_PROBLEM_
Tally up the lines below containing the string "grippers", then write the number alone.

+ + +

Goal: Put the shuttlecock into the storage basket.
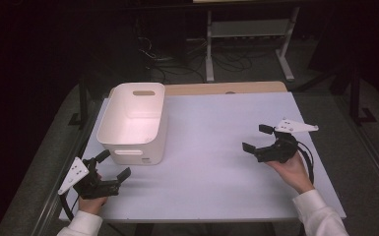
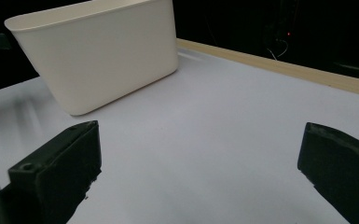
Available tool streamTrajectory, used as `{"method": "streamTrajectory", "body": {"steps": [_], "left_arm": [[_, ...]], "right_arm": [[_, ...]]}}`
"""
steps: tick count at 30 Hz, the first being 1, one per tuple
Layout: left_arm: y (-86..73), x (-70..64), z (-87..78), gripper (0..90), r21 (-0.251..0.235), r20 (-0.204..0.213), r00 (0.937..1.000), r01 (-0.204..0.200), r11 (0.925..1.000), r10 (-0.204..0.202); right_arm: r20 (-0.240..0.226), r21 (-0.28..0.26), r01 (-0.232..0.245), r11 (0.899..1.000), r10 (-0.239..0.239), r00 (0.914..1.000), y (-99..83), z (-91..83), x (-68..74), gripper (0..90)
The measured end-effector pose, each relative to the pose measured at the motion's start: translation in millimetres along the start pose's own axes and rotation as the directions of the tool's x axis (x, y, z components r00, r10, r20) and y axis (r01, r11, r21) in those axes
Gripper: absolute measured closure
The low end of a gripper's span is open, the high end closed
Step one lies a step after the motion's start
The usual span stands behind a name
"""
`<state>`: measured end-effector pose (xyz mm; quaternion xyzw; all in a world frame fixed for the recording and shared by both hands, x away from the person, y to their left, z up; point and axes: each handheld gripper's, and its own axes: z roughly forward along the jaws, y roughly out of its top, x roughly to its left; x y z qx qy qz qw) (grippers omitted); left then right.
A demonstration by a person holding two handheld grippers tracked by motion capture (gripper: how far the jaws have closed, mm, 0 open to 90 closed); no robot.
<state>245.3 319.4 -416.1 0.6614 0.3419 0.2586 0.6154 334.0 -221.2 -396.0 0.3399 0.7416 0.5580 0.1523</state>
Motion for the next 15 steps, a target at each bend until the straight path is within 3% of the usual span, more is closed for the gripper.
{"method": "streamTrajectory", "body": {"steps": [4, 6, 11, 15], "left_arm": [[0.0, 0.1, -0.1, 0.0, 0.001, 0.001, 1.0, -0.004, 1.0, 0.004], [0.2, 0.7, -0.8, 0.0, 0.01, 0.001, 0.9999, -0.011, 0.9999, 0.011], [0.2, 0.9, -1.1, 0.0, 0.011, 0.001, 0.9999, -0.012, 0.9999, 0.012], [0.0, 0.9, -0.7, 0.0, 0.011, -0.001, 0.9999, -0.012, 0.9999, 0.012]], "right_arm": [[-0.002, -0.015, -0.003, 1.0, 0.003, 1.0, -4.6, -5.1, 2.0, 0.0], [-0.018, 0.016, -0.007, 1.0, 0.007, 0.9998, -7.7, -6.5, 1.5, 0.0], [-0.012, -0.012, -0.006, 1.0, 0.006, 0.9999, -15.3, -11.1, 2.5, 0.0], [-0.008, 0.003, -0.007, 1.0, 0.007, 0.9999, -18.9, -13.8, 2.8, 0.0]]}}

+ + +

_EXPECTED OUTPUT_
2